Each record is to be transcribed in full and exactly.

────────────────────────────────────────

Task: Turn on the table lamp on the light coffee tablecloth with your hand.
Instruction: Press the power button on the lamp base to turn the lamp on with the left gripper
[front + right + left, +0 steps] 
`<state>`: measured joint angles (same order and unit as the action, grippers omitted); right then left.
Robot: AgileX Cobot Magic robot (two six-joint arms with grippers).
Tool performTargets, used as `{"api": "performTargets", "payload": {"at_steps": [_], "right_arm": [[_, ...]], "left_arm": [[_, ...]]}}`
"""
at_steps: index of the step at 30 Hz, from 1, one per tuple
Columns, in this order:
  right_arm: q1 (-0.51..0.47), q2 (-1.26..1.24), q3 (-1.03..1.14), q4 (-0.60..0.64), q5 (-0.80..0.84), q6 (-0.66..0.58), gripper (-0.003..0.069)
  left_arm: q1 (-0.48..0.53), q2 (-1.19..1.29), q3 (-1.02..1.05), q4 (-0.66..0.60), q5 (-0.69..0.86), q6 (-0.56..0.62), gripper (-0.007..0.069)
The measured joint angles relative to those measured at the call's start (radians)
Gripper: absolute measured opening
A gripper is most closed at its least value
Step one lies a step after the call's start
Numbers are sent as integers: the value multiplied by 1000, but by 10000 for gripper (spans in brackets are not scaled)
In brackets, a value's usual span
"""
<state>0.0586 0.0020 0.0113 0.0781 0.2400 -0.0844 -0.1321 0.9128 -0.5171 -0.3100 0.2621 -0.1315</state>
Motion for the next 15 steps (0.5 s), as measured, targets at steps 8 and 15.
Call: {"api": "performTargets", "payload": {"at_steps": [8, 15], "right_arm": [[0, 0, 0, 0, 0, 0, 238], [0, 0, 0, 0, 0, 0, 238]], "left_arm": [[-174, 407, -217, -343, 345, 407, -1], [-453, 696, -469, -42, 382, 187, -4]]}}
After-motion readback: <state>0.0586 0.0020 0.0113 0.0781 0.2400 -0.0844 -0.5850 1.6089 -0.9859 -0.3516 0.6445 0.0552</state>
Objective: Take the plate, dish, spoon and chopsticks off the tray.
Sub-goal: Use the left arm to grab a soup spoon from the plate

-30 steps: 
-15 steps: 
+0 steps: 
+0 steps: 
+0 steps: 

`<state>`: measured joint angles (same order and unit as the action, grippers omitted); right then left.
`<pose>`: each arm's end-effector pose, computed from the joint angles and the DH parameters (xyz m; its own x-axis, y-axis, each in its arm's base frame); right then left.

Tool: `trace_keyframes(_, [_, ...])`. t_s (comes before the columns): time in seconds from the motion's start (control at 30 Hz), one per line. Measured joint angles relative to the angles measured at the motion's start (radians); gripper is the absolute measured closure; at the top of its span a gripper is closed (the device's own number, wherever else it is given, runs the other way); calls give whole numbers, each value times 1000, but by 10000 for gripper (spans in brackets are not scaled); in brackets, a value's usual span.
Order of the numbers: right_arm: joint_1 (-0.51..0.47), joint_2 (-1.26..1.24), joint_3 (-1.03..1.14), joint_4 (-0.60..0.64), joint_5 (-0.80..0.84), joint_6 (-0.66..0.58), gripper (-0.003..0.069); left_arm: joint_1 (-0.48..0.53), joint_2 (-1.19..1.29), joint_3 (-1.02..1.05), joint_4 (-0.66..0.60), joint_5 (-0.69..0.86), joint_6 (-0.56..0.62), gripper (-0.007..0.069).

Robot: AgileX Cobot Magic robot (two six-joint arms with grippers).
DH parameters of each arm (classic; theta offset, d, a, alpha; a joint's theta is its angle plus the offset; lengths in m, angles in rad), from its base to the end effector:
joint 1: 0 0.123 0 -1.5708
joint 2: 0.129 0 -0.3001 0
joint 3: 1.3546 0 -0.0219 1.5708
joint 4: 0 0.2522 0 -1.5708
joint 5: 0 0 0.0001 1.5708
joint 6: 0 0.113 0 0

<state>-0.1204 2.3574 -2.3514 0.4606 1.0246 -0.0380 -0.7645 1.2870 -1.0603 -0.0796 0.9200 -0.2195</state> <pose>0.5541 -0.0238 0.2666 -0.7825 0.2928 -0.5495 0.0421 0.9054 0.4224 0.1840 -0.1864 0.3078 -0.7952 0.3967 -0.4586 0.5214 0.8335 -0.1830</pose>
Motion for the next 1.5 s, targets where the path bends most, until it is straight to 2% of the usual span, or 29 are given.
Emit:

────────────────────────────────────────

* RESPONSE TO THIS TASK
Task: Turn on the table lamp on the light coffee tablecloth with your hand.
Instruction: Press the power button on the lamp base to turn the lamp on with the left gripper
[front + right + left, +0 steps] 
`<state>`: measured joint angles (same order and unit as the action, grippers omitted); right then left.
Robot: AgileX Cobot Magic robot (two six-joint arms with grippers).
Tool performTargets, used as `{"api": "performTargets", "payload": {"at_steps": [_], "right_arm": [[_, ...]], "left_arm": [[_, ...]]}}`
"""
at_steps: index of the step at 30 Hz, from 1, one per tuple
Columns, in this order:
  right_arm: q1 (-0.51..0.47), q2 (-1.26..1.24), q3 (-1.03..1.14), q4 (-0.60..0.64), q5 (-0.80..0.84), q6 (-0.66..0.58), gripper (-0.003..0.069)
  left_arm: q1 (-0.48..0.53), q2 (-1.19..1.29), q3 (-1.02..1.05), q4 (-0.66..0.60), q5 (-0.69..0.86), q6 (-0.56..0.62), gripper (-0.007..0.069)
The measured joint angles relative to those measured at the call's start (radians)
Gripper: absolute measured opening
A gripper is most closed at its least value
Step one lies a step after the call's start
Numbers are sent as integers: the value multiplied by 1000, but by 10000 for gripper (spans in brackets are not scaled)
In brackets, a value's usual span
"""
<state>0.0586 0.0020 0.0113 0.0781 0.2400 -0.0844 -0.1321 0.9128 -0.5171 -0.3100 0.2621 -0.1315</state>
Motion for the next 15 steps (0.5 s), as measured, targets at steps 8 and 15.
Call: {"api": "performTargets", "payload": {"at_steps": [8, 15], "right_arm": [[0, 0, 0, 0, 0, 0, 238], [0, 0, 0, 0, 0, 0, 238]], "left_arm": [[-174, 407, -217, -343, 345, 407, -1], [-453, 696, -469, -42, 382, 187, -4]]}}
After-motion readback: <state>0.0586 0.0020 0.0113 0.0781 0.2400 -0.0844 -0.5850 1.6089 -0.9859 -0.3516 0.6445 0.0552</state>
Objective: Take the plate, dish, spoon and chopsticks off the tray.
Sub-goal: Use the left arm to grab a soup spoon from the plate

-30 steps: 
-15 steps: 
+0 steps: 
+0 steps: 
+0 steps: 

`<state>`: measured joint angles (same order and unit as the action, grippers omitted); right then left.
`<pose>`: each arm's end-effector pose, computed from the joint angles and the DH parameters (xyz m; its own x-axis, y-axis, each in its arm's base frame); right then left.

Tool: `trace_keyframes(_, [_, ...])`. t_s (comes before the columns): time in seconds from the motion's start (control at 30 Hz), one per line. Measured joint angles relative to the angles measured at the motion's start (radians); gripper is the absolute measured closure; at the top of its span a gripper is closed (the device's own number, wherever else it is given, runs the other way); calls give whole numbers, each value times 1000, but by 10000 for gripper (spans in brackets are not scaled); in brackets, a value's usual span.
Order of the numbers: right_arm: joint_1 (-0.51..0.47), joint_2 (-1.26..1.24), joint_3 (-1.03..1.14), joint_4 (-0.60..0.64), joint_5 (-0.80..0.84), joint_6 (-0.66..0.58), gripper (-0.003..0.069); left_arm: joint_1 (-0.48..0.53), joint_2 (-1.19..1.29), joint_3 (-1.02..1.05), joint_4 (-0.66..0.60), joint_5 (-0.69..0.86), joint_6 (-0.56..0.62), gripper (-0.007..0.069).

Robot: AgileX Cobot Magic robot (two six-joint arms with grippers).
DH parameters of each arm (classic; theta offset, d, a, alpha; a joint's theta is its angle plus the offset; lengths in m, angles in rad), from its base to the end effector:
joint 1: 0 0.123 0 -1.5708
joint 2: 0.129 0 -0.3001 0
joint 3: 1.3546 0 -0.0219 1.5708
joint 4: 0 0.2522 0 -1.5708
joint 5: 0 0 0.0001 1.5708
joint 6: 0 0.113 0 0

<state>-0.1204 2.3574 -2.3514 0.4606 1.0246 -0.0380 -0.7645 1.2870 -1.0603 -0.0796 0.9200 -0.2195</state> <pose>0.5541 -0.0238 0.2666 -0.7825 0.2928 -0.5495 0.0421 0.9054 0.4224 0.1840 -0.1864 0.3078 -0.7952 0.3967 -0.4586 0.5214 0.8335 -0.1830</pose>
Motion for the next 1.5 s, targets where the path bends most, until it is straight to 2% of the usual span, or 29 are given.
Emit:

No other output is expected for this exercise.